El chico de la bicicleta, de Jean-Pierre y Luc Dardenne Amor de madre (sin ser madre)
Diego Batlle Estrenada el
05 de Julio de 2012
El chico de la bicicleta (Le gamin au vélo, Francia-Bélgica-Italia/2011). Guión y dirección: Jean-Pierre Dardenne y Luc Dardenne. Con Cécile De France, Thomas Doret, Jérémie Renier, Egon Di Mateo, Oliver Gourmet. Fotografía: Alan Marcoen. Edición: Marie-Hélène Dozo. Distribuidora: Distribution Company. Duración: 87 minutos. Apta para mayores de 13 años. Salas: 6 (todas en DVD).
Ganadores en dos oportunidades de la Palma de Oro con Rosetta (1999) y El niño (2005), los hermanos Dardenne ratifican con El chico de la bicicleta -con la que obtuvieron "apenas" el Gran Premio del Jurado del Festival de Cannes 2011 y una nominación al Oscar extranjero- la extraordinaria dimensión de un cine bello, riguroso, implacable y de profundo humanismo.
Estos verdaderos maestros del cine contemporáneo recurrieron -en un hecho infrecuente en su filmografía- a una gran estrella como Cécile de France (también belga de nacimiento) para uno de los dos papeles centrales del film. El otro, por supuesto, es el que interpreta Thomas Doret, el niño del título, un chico de 11 años abandonado por su padre (Jérémie Renier) y rescatado de un internado por Samantha, una misteriosa peluquera con la que se topa de manera fortuita en una clínica.
Claro que la reinserción del pequeño Cyril -una bomba de tiempo marcada por la frustración, el resentimiento, la descontención y la confusión- no será nada fácil y, a pesar de los esfuerzos de esta luminosa madre sustituta, pronto se verá involucrado en hechos delictivos no exentos de violencia.

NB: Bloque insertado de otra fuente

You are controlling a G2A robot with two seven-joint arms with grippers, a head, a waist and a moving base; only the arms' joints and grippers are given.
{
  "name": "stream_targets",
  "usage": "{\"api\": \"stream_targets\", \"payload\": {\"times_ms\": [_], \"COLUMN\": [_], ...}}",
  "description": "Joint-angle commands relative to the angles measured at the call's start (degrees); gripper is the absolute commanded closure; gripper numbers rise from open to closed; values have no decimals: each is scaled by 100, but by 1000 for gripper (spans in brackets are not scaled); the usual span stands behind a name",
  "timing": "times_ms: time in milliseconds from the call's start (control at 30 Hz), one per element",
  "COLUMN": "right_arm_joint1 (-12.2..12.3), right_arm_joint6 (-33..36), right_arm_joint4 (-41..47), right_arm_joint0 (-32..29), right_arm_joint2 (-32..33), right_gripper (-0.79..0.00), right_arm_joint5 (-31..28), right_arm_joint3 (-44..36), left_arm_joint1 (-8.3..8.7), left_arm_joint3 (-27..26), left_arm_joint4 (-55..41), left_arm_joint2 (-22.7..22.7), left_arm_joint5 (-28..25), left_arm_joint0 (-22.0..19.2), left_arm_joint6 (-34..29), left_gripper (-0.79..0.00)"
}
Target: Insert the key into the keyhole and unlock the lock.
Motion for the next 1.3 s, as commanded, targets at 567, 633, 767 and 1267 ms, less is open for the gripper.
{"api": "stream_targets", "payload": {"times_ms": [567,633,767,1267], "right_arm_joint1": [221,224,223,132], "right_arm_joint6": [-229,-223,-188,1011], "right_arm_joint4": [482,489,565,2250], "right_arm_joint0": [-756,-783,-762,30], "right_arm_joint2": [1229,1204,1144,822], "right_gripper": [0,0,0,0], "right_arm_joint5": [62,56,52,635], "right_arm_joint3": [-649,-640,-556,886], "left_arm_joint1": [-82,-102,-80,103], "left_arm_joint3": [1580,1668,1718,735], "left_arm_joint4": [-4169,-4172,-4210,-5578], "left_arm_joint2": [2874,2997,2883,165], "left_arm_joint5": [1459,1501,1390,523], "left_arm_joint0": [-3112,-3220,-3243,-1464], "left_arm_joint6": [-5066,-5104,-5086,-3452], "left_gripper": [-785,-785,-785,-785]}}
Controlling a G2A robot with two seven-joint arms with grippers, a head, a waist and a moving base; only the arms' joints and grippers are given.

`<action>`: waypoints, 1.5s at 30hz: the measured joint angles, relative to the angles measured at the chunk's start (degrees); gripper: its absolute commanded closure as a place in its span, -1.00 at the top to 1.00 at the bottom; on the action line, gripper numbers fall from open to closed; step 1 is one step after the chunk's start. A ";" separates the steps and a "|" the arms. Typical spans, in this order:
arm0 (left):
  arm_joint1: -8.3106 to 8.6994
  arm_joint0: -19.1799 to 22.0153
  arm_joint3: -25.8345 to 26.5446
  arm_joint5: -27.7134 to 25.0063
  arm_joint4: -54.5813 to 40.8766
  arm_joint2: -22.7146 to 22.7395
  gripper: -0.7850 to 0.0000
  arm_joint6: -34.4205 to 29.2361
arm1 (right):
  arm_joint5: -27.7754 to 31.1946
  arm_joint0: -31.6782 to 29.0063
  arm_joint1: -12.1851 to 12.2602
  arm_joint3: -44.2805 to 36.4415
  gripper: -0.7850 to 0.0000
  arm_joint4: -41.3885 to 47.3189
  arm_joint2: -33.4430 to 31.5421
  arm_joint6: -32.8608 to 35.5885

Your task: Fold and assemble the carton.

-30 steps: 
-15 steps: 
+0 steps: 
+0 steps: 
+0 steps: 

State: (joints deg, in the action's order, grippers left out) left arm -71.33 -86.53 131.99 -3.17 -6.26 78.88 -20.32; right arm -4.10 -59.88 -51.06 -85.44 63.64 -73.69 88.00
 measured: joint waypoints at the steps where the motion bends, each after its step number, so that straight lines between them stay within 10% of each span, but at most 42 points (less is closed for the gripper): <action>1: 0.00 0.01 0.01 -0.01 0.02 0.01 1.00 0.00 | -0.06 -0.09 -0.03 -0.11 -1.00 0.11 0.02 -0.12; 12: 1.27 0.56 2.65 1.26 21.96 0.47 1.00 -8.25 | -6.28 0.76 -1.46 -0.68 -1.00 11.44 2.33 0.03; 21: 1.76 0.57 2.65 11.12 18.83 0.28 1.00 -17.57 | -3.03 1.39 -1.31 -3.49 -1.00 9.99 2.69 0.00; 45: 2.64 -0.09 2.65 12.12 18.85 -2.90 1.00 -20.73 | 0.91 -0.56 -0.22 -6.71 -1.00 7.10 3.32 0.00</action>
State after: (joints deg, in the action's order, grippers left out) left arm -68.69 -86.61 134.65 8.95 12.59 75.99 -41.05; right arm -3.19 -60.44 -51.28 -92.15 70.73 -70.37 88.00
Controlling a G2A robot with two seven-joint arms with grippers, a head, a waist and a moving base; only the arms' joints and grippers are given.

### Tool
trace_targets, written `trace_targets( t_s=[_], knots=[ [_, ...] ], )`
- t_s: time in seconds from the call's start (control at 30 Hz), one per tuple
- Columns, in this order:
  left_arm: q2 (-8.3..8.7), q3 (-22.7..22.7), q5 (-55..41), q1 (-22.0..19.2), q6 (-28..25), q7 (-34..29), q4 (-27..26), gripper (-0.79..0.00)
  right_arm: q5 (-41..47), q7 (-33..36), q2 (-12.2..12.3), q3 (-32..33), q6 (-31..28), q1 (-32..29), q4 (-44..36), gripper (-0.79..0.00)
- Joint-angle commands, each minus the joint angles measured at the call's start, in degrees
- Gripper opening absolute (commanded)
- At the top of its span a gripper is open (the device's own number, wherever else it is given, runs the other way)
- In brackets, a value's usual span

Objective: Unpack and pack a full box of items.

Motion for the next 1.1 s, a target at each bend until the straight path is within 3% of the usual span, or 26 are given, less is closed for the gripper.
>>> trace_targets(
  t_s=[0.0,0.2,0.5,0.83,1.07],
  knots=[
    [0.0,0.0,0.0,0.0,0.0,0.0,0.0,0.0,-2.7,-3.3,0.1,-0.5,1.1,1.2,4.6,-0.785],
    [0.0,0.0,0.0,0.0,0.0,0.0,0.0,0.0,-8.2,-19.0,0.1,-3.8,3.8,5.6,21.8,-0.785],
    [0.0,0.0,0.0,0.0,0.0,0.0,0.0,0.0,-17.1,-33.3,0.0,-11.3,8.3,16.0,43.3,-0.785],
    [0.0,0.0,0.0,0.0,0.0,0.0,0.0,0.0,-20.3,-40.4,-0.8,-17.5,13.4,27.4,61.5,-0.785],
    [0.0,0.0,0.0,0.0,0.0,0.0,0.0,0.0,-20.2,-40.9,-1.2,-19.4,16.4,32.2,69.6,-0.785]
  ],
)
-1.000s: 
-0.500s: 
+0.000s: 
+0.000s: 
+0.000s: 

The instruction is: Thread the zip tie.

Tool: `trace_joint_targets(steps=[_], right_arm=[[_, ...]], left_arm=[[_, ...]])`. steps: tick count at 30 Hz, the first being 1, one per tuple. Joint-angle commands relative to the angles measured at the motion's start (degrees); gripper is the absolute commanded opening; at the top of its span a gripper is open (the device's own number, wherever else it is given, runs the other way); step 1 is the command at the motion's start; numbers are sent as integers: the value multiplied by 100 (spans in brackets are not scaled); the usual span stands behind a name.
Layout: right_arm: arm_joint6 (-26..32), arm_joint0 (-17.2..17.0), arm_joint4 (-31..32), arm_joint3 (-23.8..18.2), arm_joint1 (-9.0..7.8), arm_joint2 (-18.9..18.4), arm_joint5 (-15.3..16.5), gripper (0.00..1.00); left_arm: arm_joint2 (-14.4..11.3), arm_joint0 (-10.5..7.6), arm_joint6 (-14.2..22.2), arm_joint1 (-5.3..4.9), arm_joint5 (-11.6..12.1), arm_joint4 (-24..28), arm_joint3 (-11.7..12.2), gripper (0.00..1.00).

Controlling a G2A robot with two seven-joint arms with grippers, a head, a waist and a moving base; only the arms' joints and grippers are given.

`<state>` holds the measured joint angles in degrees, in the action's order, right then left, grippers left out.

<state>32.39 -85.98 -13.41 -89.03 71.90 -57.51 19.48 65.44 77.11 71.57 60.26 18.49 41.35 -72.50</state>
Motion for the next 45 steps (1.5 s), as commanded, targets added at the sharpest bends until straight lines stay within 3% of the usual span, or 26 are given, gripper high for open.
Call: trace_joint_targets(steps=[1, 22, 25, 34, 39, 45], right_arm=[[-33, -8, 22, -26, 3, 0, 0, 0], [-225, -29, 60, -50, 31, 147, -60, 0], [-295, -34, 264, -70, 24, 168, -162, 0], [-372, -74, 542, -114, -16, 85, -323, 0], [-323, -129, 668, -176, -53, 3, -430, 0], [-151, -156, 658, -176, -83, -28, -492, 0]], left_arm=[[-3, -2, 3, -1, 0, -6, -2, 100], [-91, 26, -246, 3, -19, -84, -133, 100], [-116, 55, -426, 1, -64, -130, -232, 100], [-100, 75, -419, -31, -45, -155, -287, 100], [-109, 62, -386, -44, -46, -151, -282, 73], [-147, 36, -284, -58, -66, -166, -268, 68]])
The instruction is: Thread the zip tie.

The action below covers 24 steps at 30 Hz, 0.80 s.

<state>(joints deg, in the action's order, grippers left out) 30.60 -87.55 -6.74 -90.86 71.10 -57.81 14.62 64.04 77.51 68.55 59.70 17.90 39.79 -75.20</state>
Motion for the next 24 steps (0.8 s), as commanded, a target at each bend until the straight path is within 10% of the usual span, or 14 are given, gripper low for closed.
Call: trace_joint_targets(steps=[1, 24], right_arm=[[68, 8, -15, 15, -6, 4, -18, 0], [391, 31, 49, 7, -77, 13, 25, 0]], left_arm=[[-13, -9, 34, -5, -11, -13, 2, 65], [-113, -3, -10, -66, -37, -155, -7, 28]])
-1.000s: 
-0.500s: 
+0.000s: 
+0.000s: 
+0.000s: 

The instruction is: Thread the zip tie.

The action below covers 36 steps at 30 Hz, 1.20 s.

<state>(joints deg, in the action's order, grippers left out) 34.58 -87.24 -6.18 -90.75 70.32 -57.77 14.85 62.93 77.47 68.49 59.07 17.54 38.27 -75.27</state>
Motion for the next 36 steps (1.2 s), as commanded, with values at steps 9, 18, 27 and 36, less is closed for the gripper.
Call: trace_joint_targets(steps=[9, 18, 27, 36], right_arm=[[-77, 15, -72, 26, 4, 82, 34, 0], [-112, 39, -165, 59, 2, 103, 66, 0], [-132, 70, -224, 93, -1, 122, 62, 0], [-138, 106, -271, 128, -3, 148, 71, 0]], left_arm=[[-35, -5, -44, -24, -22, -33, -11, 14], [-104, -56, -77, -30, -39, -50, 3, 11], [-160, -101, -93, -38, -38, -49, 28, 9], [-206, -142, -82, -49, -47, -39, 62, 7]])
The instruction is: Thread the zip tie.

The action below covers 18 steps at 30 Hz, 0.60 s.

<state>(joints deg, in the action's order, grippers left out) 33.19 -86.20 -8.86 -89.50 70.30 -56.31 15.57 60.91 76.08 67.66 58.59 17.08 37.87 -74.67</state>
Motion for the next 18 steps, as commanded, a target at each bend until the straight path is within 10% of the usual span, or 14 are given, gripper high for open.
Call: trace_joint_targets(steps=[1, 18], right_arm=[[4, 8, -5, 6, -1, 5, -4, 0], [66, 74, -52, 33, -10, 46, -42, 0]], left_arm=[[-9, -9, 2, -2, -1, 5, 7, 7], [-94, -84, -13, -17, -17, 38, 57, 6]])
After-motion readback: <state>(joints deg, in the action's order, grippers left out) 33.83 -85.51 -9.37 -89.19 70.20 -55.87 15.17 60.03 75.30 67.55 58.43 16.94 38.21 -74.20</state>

La trama tiene algo de la primera nouvelle vague francesa (con Los 400 golpes como principal referente) y del neorrealismo italiano, fuentes de las que siempre han bebido los creadores de La promesa, El hijo y El silencio de Lorna. Puede que para algunos espectadores, El chico de la bicicleta tenga algo de déjà vu (por momentos puede sonar como si los directores tocaran siempre la misma cuerda), pero se trata, en definitiva, de un relato poético y urgente a la vez, de esos que exponen con la simpleza y la honestidad de los grandes cineastas unos pequeños trozos de vida en uno de los tantos pueblos grises y perdidos que son rescatados del olvido por la sensibilidad de los artistas.
Aquí una entrevista de Diego Batlle con los hermanos Dardenne.
dufo | 01.07.12 - 14:30:47 hs.
A mi , por ejemplo, no me asusta que sigan tocando la misma cuerda. Creo que las realidades europeas y nuestras siguen necesitando de la antigua "revoluicion moral" del neorrealismo en sintonia actual, que tan bien logran los Dardenne. Excelente tu crítica Diego.
Fabian (MdP) | 01.07.12 - 20:57:15 hs.
A mi me encanta que toquen siempre la misma cuerda, los tipos a pesar de los años, jamás perdieron la sensibilidad social en su cine y la mirada a la Europa menos conocida. La película como todas las demás de su obra, es excelente
Beto Hernández | 06.07.12 - 17:06:43 hs.
¡Qué más puedo agregar a todo lo escrito!. Un film inolvidable para reconciliarse con el cine.
Mila | 29.07.12 - 00:51:57 hs.
Diego, como siempre tus críticas son perfectas, o por lo menos así lo siento yo. Es esta, una de esas películas que ( como todas las de ellos) te aseguran que los maestros Dardenne siguen haciendo CINE.
dufo | 20.08.12 - 17:51:53 hs.
Me permito recomendar a quien no la haya visto aùn que no cometan mi error de haber esperado tanto. No se puede creer la capacidad de los Dardenne, en estos tiempos de banalidad. entreteniemiento estùpido e individualismo, de conmover hasta la medula con esta historia simple como tantas, pero de una gran comprensiòn y profundidad humana. Su final, en su laconismo es de una potencia de significado como pocas veces se ve en el cine.